Il ne se passe quasiment pas de mois sans rapts dans la région. Les autorités sont sur le qui-vive. Les chiffres donnent froid au dos. L’Œil du Sahel paru le 22 mars 2017 indique que « selon des sources introduites au BIR, entre novembre 2016 et février 2017, l’on a enregistré 36 personnes enlevées dont 13 tuées par les mêmes ravisseurs. Pendant cette même période, les éléments du BIR ont interpellé 11 suspects, libéré 15 otages et saisi 22 armes de guerre dont deux de fabrication artisanale, 58 boîtes de chargeurs et 1737 munitions ».

Cet état de lieu donne un léger aperçu de l’ampleur du phénomène.
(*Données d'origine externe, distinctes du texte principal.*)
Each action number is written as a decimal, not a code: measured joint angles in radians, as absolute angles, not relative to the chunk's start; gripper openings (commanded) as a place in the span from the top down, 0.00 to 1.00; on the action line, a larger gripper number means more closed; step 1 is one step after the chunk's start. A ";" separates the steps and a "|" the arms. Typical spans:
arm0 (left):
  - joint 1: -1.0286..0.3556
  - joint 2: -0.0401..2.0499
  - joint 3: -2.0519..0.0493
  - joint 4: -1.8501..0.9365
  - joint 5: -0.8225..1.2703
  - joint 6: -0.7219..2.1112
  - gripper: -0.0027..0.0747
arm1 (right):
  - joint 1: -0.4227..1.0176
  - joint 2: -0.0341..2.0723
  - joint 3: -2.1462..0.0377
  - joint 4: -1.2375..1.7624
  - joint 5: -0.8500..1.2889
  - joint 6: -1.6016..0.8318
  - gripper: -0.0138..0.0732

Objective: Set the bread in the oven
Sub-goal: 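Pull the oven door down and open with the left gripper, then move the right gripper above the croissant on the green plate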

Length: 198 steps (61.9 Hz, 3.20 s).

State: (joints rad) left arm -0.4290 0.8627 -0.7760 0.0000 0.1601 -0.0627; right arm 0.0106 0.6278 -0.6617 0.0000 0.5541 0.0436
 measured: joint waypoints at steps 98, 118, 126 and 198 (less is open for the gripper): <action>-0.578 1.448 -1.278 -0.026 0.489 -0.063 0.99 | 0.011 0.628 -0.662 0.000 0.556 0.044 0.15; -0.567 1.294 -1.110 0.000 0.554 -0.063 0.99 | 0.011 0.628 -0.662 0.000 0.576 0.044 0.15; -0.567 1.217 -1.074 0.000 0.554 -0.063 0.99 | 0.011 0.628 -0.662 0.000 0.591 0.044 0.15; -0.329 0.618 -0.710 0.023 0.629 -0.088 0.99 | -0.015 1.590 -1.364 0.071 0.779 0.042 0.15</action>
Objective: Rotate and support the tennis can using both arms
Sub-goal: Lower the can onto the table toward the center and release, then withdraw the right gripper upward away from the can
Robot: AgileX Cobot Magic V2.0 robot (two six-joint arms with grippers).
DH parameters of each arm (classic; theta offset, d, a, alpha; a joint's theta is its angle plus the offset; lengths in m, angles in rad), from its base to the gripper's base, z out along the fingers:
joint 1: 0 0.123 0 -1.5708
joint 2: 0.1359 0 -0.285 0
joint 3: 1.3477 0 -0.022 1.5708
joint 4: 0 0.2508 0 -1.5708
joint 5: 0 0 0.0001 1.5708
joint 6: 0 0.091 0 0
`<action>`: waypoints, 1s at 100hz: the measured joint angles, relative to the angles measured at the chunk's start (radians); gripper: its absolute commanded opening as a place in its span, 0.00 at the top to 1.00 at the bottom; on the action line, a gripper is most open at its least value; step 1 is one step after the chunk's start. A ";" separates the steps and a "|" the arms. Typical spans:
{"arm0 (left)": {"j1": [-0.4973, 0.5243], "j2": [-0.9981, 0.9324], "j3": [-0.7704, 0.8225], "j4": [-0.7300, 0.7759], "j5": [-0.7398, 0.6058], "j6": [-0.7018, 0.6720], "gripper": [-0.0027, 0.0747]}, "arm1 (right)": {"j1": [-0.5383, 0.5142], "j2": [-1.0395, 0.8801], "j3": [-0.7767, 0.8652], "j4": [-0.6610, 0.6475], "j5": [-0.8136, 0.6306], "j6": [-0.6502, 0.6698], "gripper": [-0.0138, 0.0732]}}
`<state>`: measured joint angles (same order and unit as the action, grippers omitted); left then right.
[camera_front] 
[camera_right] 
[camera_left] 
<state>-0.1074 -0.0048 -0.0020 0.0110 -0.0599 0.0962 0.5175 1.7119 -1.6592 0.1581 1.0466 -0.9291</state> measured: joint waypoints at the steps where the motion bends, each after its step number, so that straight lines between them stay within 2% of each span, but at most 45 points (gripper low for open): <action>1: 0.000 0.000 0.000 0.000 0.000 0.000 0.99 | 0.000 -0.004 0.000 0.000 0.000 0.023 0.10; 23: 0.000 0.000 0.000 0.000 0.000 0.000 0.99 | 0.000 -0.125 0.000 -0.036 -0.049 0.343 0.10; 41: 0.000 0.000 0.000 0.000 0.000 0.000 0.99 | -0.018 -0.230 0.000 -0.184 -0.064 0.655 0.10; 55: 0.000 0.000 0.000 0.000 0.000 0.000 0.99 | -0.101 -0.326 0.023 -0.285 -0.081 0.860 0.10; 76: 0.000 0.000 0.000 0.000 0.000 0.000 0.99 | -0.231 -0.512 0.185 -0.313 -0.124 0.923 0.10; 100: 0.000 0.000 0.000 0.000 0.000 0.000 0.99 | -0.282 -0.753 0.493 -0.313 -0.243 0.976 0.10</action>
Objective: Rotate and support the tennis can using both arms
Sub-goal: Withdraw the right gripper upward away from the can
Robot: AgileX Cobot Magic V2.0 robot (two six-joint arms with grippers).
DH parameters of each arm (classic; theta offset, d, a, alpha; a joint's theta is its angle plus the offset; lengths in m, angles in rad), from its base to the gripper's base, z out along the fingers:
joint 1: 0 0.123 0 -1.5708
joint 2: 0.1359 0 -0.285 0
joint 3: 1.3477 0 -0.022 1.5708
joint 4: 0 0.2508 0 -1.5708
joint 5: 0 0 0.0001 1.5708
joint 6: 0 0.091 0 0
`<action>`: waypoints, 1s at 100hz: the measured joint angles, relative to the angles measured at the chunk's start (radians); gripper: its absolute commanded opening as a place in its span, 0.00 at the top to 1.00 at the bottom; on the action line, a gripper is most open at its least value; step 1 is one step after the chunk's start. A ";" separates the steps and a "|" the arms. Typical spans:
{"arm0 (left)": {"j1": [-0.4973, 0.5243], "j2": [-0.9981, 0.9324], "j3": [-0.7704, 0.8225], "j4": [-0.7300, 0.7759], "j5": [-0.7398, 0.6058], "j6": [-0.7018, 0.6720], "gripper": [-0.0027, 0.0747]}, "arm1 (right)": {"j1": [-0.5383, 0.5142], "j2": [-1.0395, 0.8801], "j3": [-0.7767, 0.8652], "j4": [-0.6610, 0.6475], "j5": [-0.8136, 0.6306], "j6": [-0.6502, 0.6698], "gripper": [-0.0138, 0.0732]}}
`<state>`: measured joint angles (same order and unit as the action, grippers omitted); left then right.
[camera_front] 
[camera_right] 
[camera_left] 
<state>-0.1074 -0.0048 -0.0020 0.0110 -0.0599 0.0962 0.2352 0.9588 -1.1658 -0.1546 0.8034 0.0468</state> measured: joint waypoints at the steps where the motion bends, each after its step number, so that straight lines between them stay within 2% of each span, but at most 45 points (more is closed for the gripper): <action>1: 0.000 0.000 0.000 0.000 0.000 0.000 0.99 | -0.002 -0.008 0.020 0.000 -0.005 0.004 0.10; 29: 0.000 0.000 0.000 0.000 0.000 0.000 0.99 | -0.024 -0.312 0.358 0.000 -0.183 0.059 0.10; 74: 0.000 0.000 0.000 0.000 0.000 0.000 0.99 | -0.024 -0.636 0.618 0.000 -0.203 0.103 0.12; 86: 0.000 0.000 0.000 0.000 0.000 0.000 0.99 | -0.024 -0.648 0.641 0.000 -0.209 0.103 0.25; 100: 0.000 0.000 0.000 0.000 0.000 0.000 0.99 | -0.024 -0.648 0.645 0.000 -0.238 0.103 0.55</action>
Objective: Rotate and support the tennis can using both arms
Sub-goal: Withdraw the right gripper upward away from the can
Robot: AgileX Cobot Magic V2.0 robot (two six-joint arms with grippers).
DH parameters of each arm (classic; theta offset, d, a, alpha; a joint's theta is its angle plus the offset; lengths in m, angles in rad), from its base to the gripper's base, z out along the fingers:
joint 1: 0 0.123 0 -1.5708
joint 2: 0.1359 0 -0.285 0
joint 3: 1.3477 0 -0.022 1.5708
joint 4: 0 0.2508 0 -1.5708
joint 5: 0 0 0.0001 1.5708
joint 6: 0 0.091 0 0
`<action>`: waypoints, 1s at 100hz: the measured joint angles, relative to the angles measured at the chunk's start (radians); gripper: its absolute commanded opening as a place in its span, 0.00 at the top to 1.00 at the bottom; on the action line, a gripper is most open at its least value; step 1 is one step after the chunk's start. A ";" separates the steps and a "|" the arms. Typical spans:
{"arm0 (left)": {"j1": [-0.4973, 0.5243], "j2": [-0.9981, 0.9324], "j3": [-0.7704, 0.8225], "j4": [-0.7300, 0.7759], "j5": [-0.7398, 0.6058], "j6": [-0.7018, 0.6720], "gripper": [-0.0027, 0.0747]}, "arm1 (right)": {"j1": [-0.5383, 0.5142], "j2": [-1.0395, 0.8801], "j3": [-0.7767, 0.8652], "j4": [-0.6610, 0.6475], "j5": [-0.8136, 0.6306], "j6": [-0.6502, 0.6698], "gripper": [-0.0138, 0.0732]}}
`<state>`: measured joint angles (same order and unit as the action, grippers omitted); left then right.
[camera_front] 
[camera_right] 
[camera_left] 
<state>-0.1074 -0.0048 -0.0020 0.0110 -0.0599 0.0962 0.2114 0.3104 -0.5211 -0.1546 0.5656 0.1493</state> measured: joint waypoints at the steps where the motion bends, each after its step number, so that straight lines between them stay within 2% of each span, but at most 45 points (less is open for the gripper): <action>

Toujours selon notre confrère, « la Brigade d’Infanterie Motorisée (BIM), très active sur le terrain, a dénombré en 2016, 164 personnes enlevées même si 177 ont été libérées ». Cet écart, renseigne une source sécuritaire, se justifie par le fait que parfois le nombre de personnes prises en otage est supérieur aux chiffres annoncés. Le 14 mars dernier par exemple, 3 personnes ont été enlevées dans le village Saltaka dans le département de la Vina. Dans le même village, un certain Alhadji Mohamadou a passé environ 7 mois en captivité. Pour recouvrer la liberté, il a dû verser une rançon de 20 millions de FCFA. L’argent semble en effet être le principal mobil de ces rapts.

Pourtant, fait savoir notre confrère, les pouvoirs publics ne restent pas les bras croisés. D’ailleurs, une baisse significative des enlèvements s’observent depuis 2016. Une source administrative informe que « dans la Vina, les années antérieures, la fréquence des enlèvements tournait autour d’une à cinq prises d’otages par semaine. Aujourd’hui l’on en est à une ou deux prises par mois ». Quoi qu’il en soit, le gouverneur de l’Adamaoua, Kildadi Boukar recommande la vigilance la plus absolue.